Get Layer2 Text (Signature Description) from signature image using itextsharp

问题

I need to retrieve the layer2 text from a signature. How can I get the description (under the signature image) using itextsharp? below is the code I'm using to get the sign date and username:

        PdfReader reader = new PdfReader(pdfPath, System.Text.Encoding.UTF8.GetBytes(MASTER_PDF_PASSWORD));
        using (MemoryStream memoryStream = new MemoryStream())
        {
            PdfStamper stamper = new PdfStamper(reader, memoryStream);
            AcroFields acroFields = stamper.AcroFields;
            List<String> names = acroFields.GetSignatureNames();
            foreach (String name in names)
            {
                PdfPKCS7 pk = acroFields.VerifySignature(name);
                String userName = PdfPKCS7.GetSubjectFields(pk.SigningCertificate).GetField("CN");
                Console.WriteLine("Sign Date: " + pk.SignDate.ToString() + " Name: " + userName);
               // Here i need to retrieve the description underneath the signature image
            }
            reader.RemoveUnusedObjects();
            reader.Close();
            stamper.Writer.CloseStream = false;
            if (stamper != null)
            {
                stamper.Close();
            }
        }

and below is the code I used to set the description

PdfStamper st = PdfStamper.CreateSignature(reader, memoryStream, '\0', null, true);
PdfSignatureAppearance sap = st.SignatureAppearance;
sap.Render = PdfSignatureAppearance.SignatureRender.GraphicAndDescription;
sap.Layer2Font = font;
sap.Layer2Text = "Some text that i want to retrieve";

Thank you.

回答1:

While Bruno addressed the issue starting with a PDF containing a "layer 2", allow me to first state that using these "signature layers" in PDF signature appearances is not required by the PDF specification, the specification actually does not even know these layers at all!
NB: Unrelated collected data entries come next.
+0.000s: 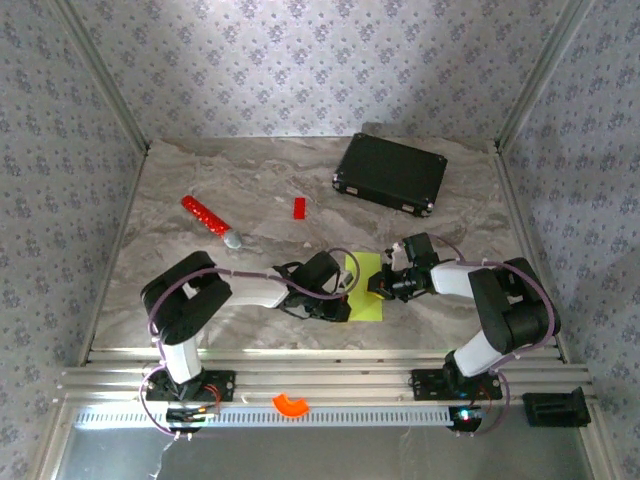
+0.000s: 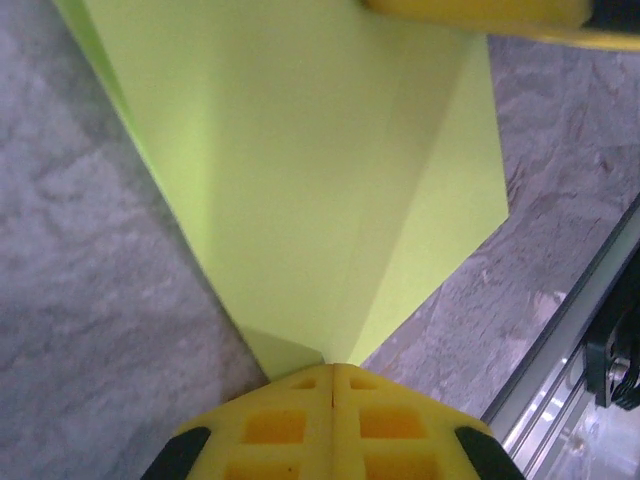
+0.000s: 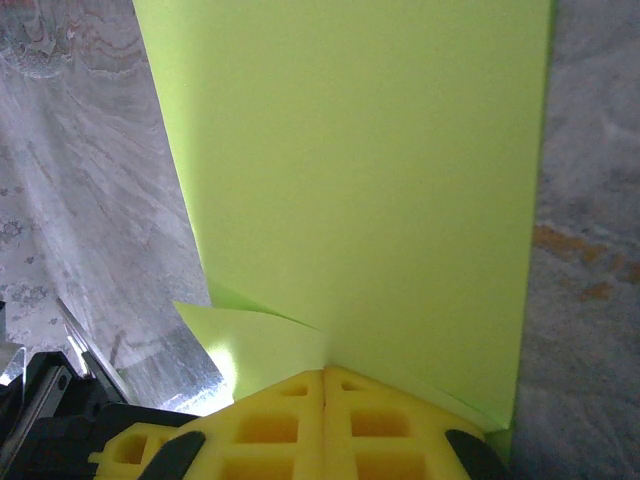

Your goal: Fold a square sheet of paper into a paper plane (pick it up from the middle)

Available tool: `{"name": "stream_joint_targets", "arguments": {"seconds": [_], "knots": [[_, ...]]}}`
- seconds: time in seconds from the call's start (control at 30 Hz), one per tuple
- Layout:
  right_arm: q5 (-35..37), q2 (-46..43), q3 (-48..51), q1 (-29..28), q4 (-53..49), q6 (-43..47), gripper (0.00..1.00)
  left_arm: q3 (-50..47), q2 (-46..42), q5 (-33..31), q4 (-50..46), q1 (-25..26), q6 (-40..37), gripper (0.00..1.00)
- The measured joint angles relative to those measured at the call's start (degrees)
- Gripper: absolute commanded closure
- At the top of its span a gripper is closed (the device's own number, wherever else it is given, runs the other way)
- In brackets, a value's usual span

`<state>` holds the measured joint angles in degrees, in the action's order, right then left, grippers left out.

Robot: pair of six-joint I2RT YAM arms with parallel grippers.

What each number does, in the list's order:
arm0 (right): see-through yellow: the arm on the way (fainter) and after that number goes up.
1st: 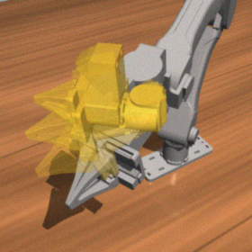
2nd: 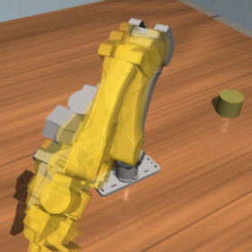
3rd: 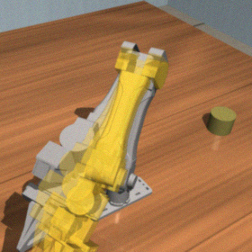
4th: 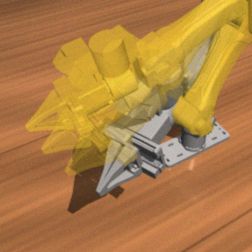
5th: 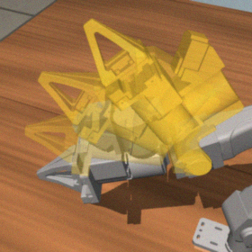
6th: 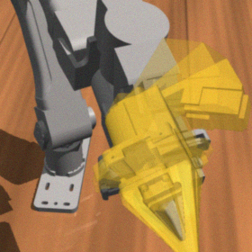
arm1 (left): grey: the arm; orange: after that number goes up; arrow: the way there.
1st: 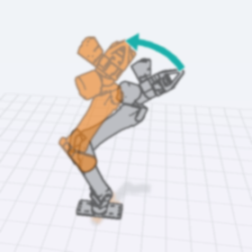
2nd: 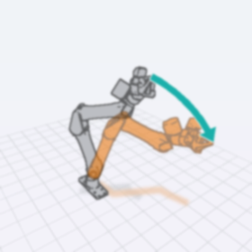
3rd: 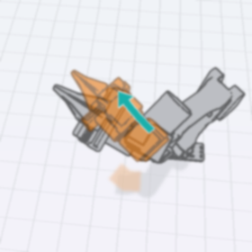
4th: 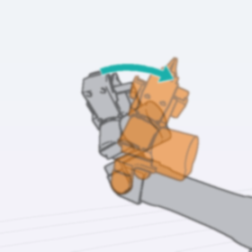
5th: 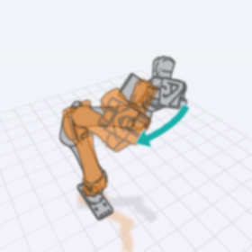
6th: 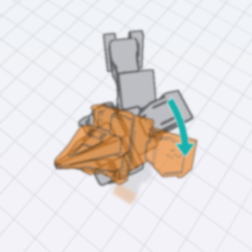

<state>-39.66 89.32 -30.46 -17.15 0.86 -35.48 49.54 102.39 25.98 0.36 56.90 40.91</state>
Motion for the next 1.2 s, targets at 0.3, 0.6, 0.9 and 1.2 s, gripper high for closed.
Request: {"name": "stream_joint_targets", "arguments": {"seconds": [0.3,0.6,0.9,1.2], "knots": [[0.02,0.0,0.0,0.2,0.04,0.0,1.0,-0.72,-4.68,-2.03,-4.33,0.52,-0.31,0.98],[-0.07,-0.02,0.11,0.22,0.28,0.0,1.0,5.42,-1.09,-2.89,-1.38,-1.68,0.7,0.97],[0.42,-0.85,0.15,0.31,-0.17,-0.39,0.98,6.03,4.98,-2.64,1.55,-1.84,0.96,1.0],[4.48,-8.68,-0.52,-4.17,-3.19,-3.19,1.0,2.78,4.0,-2.78,6.4,-1.75,2.27,1.0]]}}
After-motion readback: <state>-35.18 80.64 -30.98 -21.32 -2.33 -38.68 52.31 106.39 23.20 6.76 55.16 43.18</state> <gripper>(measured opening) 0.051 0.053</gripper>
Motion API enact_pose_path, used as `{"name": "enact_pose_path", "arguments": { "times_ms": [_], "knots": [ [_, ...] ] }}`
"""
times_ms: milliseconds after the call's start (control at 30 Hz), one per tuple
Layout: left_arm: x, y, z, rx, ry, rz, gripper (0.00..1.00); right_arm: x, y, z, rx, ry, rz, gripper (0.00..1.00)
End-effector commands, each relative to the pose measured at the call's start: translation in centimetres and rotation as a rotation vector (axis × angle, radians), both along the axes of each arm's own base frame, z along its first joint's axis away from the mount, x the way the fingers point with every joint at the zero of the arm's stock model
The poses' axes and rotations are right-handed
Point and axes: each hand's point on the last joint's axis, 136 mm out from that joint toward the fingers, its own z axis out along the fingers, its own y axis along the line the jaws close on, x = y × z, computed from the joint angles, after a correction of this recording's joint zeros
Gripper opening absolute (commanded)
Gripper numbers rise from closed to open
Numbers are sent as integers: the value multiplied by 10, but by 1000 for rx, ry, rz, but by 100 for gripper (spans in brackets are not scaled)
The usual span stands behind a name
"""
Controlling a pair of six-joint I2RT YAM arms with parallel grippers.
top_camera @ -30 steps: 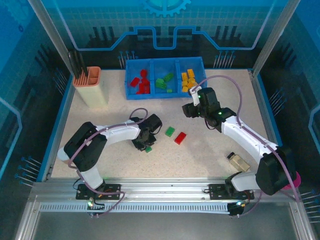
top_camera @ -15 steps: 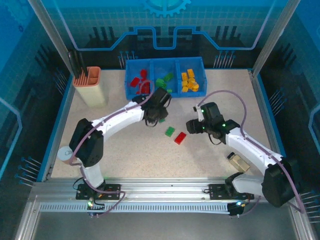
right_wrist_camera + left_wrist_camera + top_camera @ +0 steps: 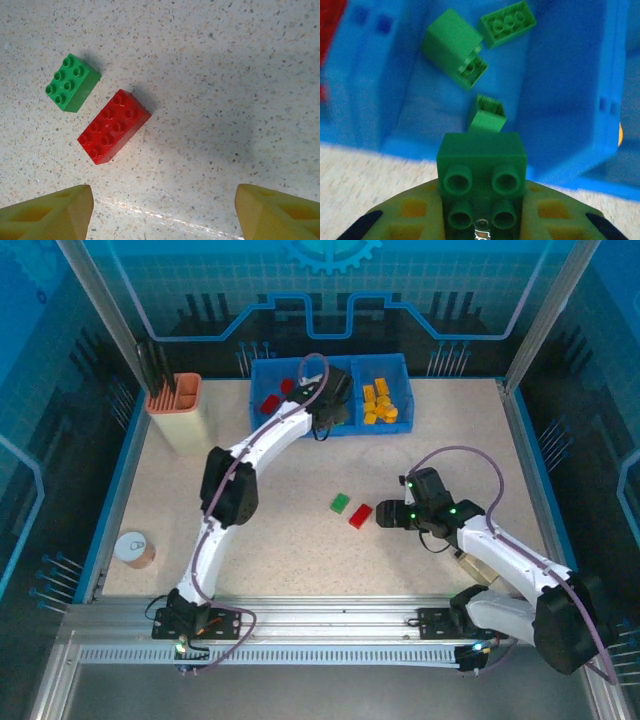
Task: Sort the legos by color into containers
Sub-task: Pick up the lego from the center of the table, then place the lego in the container.
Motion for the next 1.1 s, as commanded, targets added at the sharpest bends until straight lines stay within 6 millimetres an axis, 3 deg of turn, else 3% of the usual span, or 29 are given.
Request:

Thus, if you try to parse a specific layer, you may not find such a "layer" or, even worse, find something that looks like that layer (a XObject named n2) which contains the wrong data.

That been said, though, Whether you look for text from a layer 2 or from the signature appearance as a whole, you can use iTextSharp text extraction capabilities. I used Bruno's code as base for retrieving the n2 layer.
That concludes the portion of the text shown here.